Many of us wanting to gauge the health of the US economy use the Dow Jones Industrial Average as our barometer. If the Dow is up big we assume the economy must be doing very well, and if it’s down we start preparing for the next recession. However, events that took place last week give a prime example of why doing this may not make a lot of sense.
A week ago Tuesday, shares of Boeing dropped nearly 14 percent. This sell-off was not primarily a result of more widespread economic fears but instead was generally a reaction to a second Boeing plane, this time in Ethiopia, crashing and killing all 157 passengers on board. While this tragedy might certainly give you pause in your decision on whether to invest in the aeronautics giant for the time being, it should have virtually no impact on whether you should invest in the “market” as a whole. Yet the drop in Boeing share values alone caused the Dow Jones Index to drop over 150 pts.
While most people are pretty familiar with what the Dow Jones Industrial Average is, what is not as widely known is what it represents. Unlike the S&P 500, which is systematically made up of the 500 largest U.S. publicly traded companies, the Dow is made up of only 30 American companies with no specific rules or criteria for which ones get included in it. The only standard is that, in general, they are large, established companies with a solid track record and history.
Of those 30 companies, Boeing is often weighted at nearly double any other company within it. Therefore, what happens to Boeing has a disproportionate impact on the overall Dow Average. The reason for this is Dow weighting is based on a company’s share value and not their overall value.
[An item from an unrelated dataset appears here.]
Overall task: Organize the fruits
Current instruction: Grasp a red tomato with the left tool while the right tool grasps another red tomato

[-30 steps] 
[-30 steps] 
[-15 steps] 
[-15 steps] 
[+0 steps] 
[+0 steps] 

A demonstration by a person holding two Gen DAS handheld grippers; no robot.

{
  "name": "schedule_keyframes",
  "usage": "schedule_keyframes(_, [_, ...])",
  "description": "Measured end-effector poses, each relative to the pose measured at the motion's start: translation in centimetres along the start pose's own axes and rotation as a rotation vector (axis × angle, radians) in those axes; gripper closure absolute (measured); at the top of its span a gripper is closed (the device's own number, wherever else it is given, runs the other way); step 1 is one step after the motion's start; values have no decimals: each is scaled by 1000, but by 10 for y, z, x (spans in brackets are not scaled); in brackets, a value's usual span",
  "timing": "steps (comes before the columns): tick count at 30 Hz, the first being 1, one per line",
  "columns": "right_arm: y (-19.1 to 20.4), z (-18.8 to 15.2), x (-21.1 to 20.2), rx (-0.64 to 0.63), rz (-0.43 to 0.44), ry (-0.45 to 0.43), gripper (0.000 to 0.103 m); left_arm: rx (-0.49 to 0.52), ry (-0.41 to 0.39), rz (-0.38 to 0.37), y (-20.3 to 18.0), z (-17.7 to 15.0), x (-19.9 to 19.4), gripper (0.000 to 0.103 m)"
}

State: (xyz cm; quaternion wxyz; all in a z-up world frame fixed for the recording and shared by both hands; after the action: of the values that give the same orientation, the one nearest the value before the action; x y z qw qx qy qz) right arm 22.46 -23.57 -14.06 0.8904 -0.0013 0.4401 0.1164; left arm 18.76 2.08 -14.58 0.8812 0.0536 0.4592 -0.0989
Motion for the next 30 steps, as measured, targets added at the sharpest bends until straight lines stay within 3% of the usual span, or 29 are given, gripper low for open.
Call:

This causes firms like Boeing whose price per share is very high, to have more impact on the overall average than larger companies whose price per share is less.
This makes the Dow particularly susceptible to volatility unrelated to the overall market conditions – which is why I, and many other investment professionals, don’t view the Dow as a great measuring stick of the overall health of the nation’s economy. Yet if you watch the evening news, whenever they say anything about the stock market, the primary reference point they will use is the Dow Jones. As a result, for most people the Dow has just become their frame of reference and is what they commonly use when making larger investment decisions.
So, the next time you see the Dow is up or down significantly, take a look at how Boeing, United Health Group and 3M are doing that day because those three companies alone make up over 20% of the overall Dow average. There’s a good chance the index will reflect how they are doing regardless of what else is happening on Wall Street. If you don’t own any of those three within your individual portfolios don’t be surprised if your personal investment performance that day is significantly different than how the Dow has done.
(Advice is general in nature and not intended for specific situations. Past performance is no guarantee of future results.)